Try it:
Wherever the line with "Outline the <item>yellow" sits in the listing below, transcribe from it up to and including the line with "Outline the <item>grey", exactly, and leave the remaining lines out.

Input data:
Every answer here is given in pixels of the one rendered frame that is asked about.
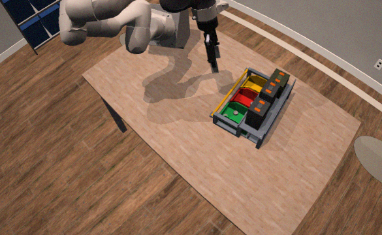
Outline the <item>yellow open bin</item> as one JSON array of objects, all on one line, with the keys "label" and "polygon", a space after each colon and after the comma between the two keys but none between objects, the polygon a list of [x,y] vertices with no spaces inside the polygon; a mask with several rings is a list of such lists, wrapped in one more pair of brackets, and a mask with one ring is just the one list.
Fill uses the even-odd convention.
[{"label": "yellow open bin", "polygon": [[[242,88],[249,88],[250,90],[259,93],[260,90],[263,88],[264,84],[267,80],[264,78],[261,78],[260,76],[248,76],[244,83],[240,86],[240,89]],[[246,86],[246,87],[244,87]]]}]

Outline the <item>red bin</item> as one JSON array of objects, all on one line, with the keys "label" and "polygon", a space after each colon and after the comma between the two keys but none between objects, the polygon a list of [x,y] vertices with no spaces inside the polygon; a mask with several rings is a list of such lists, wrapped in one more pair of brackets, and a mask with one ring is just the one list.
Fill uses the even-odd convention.
[{"label": "red bin", "polygon": [[238,102],[244,105],[245,107],[249,108],[250,103],[254,101],[257,95],[258,93],[248,88],[238,89],[238,91],[234,94],[230,102]]}]

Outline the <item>grey metal shelf rack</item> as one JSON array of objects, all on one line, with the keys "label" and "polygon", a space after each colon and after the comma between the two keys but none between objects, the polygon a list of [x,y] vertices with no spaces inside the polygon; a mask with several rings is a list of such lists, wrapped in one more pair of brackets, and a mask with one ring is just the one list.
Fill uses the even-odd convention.
[{"label": "grey metal shelf rack", "polygon": [[[246,78],[248,76],[251,76],[251,73],[253,73],[253,74],[257,75],[257,76],[260,76],[261,78],[264,78],[265,80],[270,79],[269,76],[267,76],[267,75],[265,75],[265,74],[255,70],[255,69],[252,69],[251,67],[249,67],[249,68],[246,67],[244,70],[246,71],[246,69],[247,69],[247,76],[246,76]],[[259,130],[256,130],[256,129],[254,129],[254,128],[252,128],[249,125],[244,123],[244,121],[246,119],[247,112],[245,113],[245,115],[243,116],[243,118],[241,119],[239,124],[233,122],[232,120],[226,118],[225,116],[222,116],[220,113],[217,113],[217,112],[213,113],[211,111],[210,117],[213,118],[213,123],[215,125],[217,125],[218,127],[221,127],[222,129],[226,130],[227,132],[233,134],[234,136],[236,136],[238,138],[240,137],[240,135],[242,135],[243,137],[247,138],[248,140],[254,142],[256,144],[255,148],[259,149],[260,146],[262,145],[261,143],[264,142],[264,139],[266,138],[266,136],[270,132],[273,124],[277,120],[281,110],[283,109],[285,103],[287,102],[287,99],[289,98],[288,94],[289,95],[291,94],[290,90],[293,89],[293,85],[295,84],[295,82],[296,82],[296,79],[293,82],[292,86],[287,84],[285,89],[284,89],[284,91],[283,91],[283,93],[281,94],[281,97],[279,99],[278,98],[275,99],[273,105],[269,109],[269,111],[268,111],[268,113],[266,115],[266,118],[263,121],[262,125],[260,126]],[[286,99],[286,101],[285,101],[285,99]],[[281,105],[283,105],[282,109],[280,109]],[[211,116],[212,113],[213,113],[213,116]],[[234,127],[236,130],[233,129],[232,127],[229,127],[228,125],[224,124],[223,122],[219,121],[218,119],[220,119],[221,121],[223,121],[223,122],[227,123],[228,125]],[[274,123],[271,125],[271,123],[273,121],[274,121]],[[241,133],[242,129],[247,132],[246,135]],[[268,133],[267,133],[267,130],[268,130]]]}]

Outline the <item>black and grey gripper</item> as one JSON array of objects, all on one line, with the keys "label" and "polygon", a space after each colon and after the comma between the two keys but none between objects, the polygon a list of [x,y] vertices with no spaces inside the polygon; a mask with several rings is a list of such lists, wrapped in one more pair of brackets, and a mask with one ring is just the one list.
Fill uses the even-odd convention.
[{"label": "black and grey gripper", "polygon": [[216,27],[218,26],[217,17],[207,22],[198,22],[198,21],[196,22],[197,22],[198,29],[204,32],[204,38],[205,38],[204,44],[206,47],[208,62],[210,63],[212,73],[219,73],[216,58],[221,58],[221,56],[219,53],[219,46],[218,46],[219,42],[217,39],[216,30],[215,30]]}]

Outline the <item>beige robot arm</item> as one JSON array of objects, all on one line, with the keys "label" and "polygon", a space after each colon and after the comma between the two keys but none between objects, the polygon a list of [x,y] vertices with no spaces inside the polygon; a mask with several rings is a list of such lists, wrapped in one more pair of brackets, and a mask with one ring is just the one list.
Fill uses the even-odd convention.
[{"label": "beige robot arm", "polygon": [[[191,7],[192,20],[199,22],[210,21],[229,7],[223,0],[159,0],[159,2],[163,10],[171,13],[178,13]],[[130,5],[126,8],[128,4]],[[164,15],[166,17],[163,17]],[[84,43],[86,37],[113,38],[125,25],[126,50],[132,54],[145,52],[151,39],[156,42],[168,40],[176,30],[172,14],[152,9],[146,0],[60,1],[60,37],[66,45],[76,46]]]}]

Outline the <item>green open bin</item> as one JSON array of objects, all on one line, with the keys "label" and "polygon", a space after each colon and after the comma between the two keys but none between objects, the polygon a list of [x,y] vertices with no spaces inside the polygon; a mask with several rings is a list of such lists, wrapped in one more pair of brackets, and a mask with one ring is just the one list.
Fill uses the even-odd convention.
[{"label": "green open bin", "polygon": [[[237,103],[237,102],[228,102],[225,107],[220,112],[221,115],[227,114],[228,116],[225,116],[226,118],[232,120],[233,122],[239,124],[245,113],[247,112],[247,109],[245,106]],[[234,111],[238,111],[238,115],[235,116],[233,114]]]}]

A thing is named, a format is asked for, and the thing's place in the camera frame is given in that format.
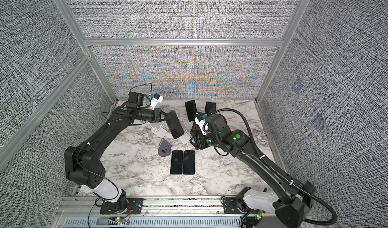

Problem solution:
Outline the <item>yellow open bin</item> as one JSON array of objects, all on one line, with the keys "label" and "polygon", a space after each colon and after the comma between the two keys but none between objects, the polygon a list of [x,y] vertices with no spaces inside the polygon; a mask with several rings is a list of such lists, wrapped in one more pair of brackets, and a mask with one ring is just the one list.
Fill uses the even-odd convention.
[{"label": "yellow open bin", "polygon": [[[242,88],[249,88],[250,90],[259,93],[260,90],[263,88],[264,84],[267,80],[264,78],[261,78],[260,76],[248,76],[244,83],[240,86],[240,89]],[[246,86],[246,87],[244,87]]]}]

Outline the <item>red bin</item> as one JSON array of objects, all on one line, with the keys "label" and "polygon", a space after each colon and after the comma between the two keys but none between objects, the polygon a list of [x,y] vertices with no spaces inside the polygon; a mask with several rings is a list of such lists, wrapped in one more pair of brackets, and a mask with one ring is just the one list.
Fill uses the even-odd convention.
[{"label": "red bin", "polygon": [[238,102],[244,105],[245,107],[249,108],[250,103],[254,101],[257,95],[258,93],[248,88],[238,89],[238,91],[234,94],[230,102]]}]

Outline the <item>grey metal shelf rack</item> as one JSON array of objects, all on one line, with the keys "label" and "polygon", a space after each colon and after the comma between the two keys but none between objects, the polygon a list of [x,y] vertices with no spaces inside the polygon; a mask with several rings is a list of such lists, wrapped in one more pair of brackets, and a mask with one ring is just the one list.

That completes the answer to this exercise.